MAYFIELD, Ky.(Jan. 17, 2002)—Continental North America Inc. will increase tire production at its Mayfield factory by 2,000 units a day over the next two months in response to a new contract with Ford Motor Co. and several upcoming new tire introductions.
The production increase will mean the addition of about 65 hourly production jobs at the facility in varied positions from machine operator to tire builder, according to Ken Herndon, Conti´s human resources manager at the plant. That will bring total employment at Mayfield to 1,350, with 1,200 of those hourly production workers.
No new equipment will be needed to handle the increased production because Continental had continued to invest in the plant and actually had added some equipment in 2001 when a planned increase was tabled when the economy “went the other way,” he said. “We´re pretty much set with equipment. We just need the people.”

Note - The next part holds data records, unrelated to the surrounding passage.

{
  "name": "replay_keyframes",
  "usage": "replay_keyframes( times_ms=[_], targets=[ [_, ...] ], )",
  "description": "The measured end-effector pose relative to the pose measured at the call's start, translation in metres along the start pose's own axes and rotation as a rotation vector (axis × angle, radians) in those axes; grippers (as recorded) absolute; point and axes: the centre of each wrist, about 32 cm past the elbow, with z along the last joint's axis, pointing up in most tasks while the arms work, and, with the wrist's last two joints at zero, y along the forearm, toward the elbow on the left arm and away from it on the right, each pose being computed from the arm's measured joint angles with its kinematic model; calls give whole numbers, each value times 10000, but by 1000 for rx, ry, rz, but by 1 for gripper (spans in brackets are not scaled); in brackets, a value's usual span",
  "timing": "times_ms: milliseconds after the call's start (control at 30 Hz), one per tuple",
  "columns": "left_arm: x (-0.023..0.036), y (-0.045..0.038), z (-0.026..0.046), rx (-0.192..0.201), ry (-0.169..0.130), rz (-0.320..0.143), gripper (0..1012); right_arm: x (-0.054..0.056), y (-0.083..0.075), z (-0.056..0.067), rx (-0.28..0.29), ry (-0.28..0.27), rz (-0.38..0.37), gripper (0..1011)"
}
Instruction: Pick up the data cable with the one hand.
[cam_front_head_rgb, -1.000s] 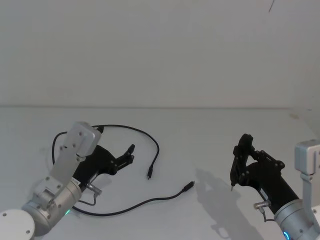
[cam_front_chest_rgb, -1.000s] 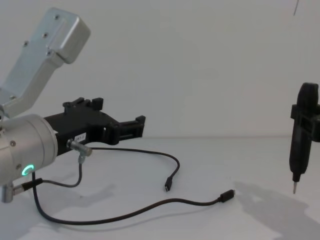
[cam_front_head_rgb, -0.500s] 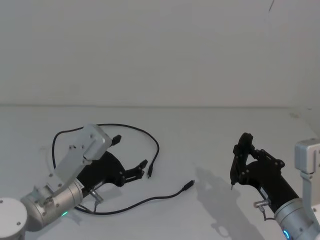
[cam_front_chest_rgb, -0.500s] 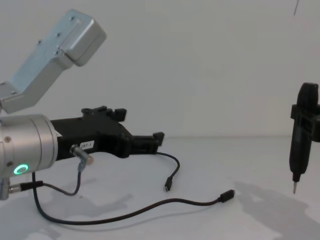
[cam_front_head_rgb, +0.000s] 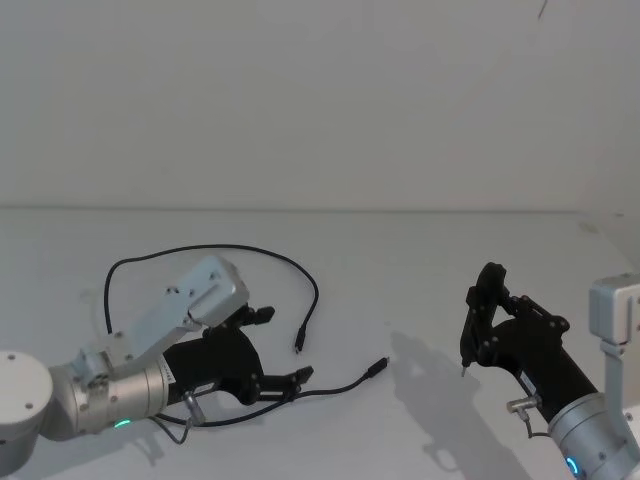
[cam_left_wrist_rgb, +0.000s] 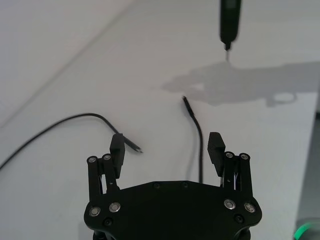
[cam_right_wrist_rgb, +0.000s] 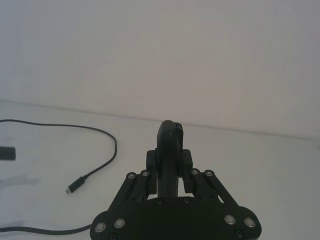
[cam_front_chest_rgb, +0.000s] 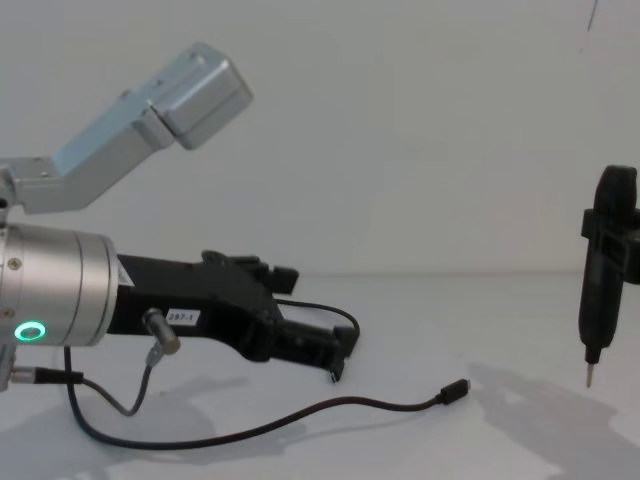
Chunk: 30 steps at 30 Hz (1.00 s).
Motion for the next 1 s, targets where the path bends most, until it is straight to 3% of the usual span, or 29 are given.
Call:
replay_keyframes(
  times_ms=[200,400,1000],
  targets=[
    [105,-57,42,71,9,-87,1001,0,0,0,0,0,0,279],
    [171,-112,63,124,23,-131,1001,0,0,0,0,0,0,279],
    [260,-254,88,195,56,-173,1001,0,0,0,0,0,0,279]
  ],
)
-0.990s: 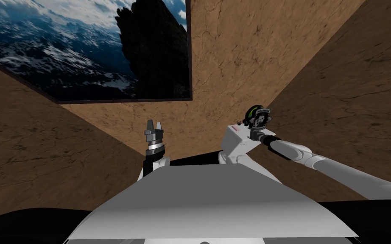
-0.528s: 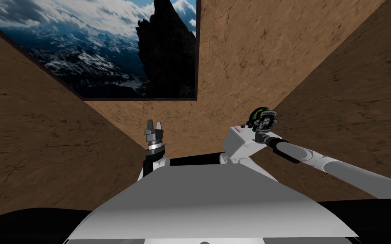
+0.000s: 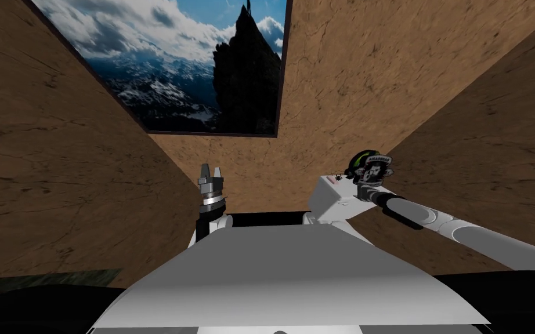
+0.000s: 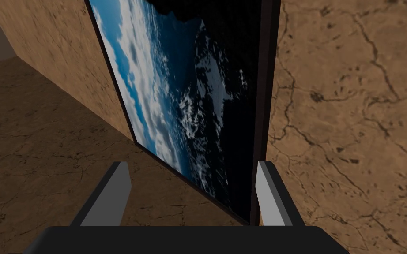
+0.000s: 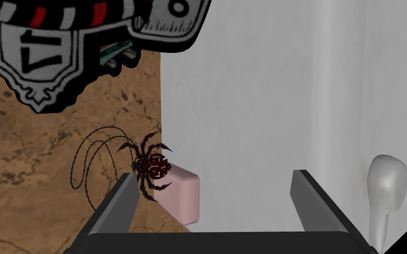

Conti plans to add 1,000 tires a day in March and by May 1 start making the additional 1,000 tires for the daily ticket, he said. “That´s our schedule,” Mr. Herndon said. “That will give us time to get the new employees trained gradually over a period of time.”
After the production upgrade, Mayfield will manufacture about 20,000 passenger and light truck tires a day, he said.
The main impetus behind the expansion was word that Continental will be the sole tire supplier for the new 2003 Ford Expedition sport-utility vehicle that the auto maker is expected to launch in mid-2002. “We´re very pleased to be selected by Ford to source the new Expedition,” Mr. Herndon said. “We´re also pleased to be adding employees at a time when the economy isn´t doing so good.”
Conti also will be adding production because it plans to introduce five new broad market General and Continental brand tires and six private brand lines throughout 2002. “Some of those tires will be built in the Mayfield plant,” he said.
One person happy with the plans is Terry Beane, president of United Steelworkers of America Local 665, which represents the plant´s hourly workers. During a good part of 2001, the plant was shut down extra days to adjust for bulging tire inventories. “It´s good news, especially considering the times we´re living in right now," Mr. Beane said. "People were getting pretty frustrated with short workweeks.”
It also wasn´t too many years ago that the future of the Mayfield operation didn´t look promising. At one point, when workers had voted down a concession package Conti had threatened to downsize the facility. There was talk that the plant would go as low as 300 employees, but Mr. Beane said he didn´t think employment ever dropped below about 700.
Now, however, relations between labor and management are good, according to both Messr's Beane and Herndon, with the two sides working under a contract that doesn´t expire until 2006. “Good news is welcome in Mayfield,” Mr. Beane said.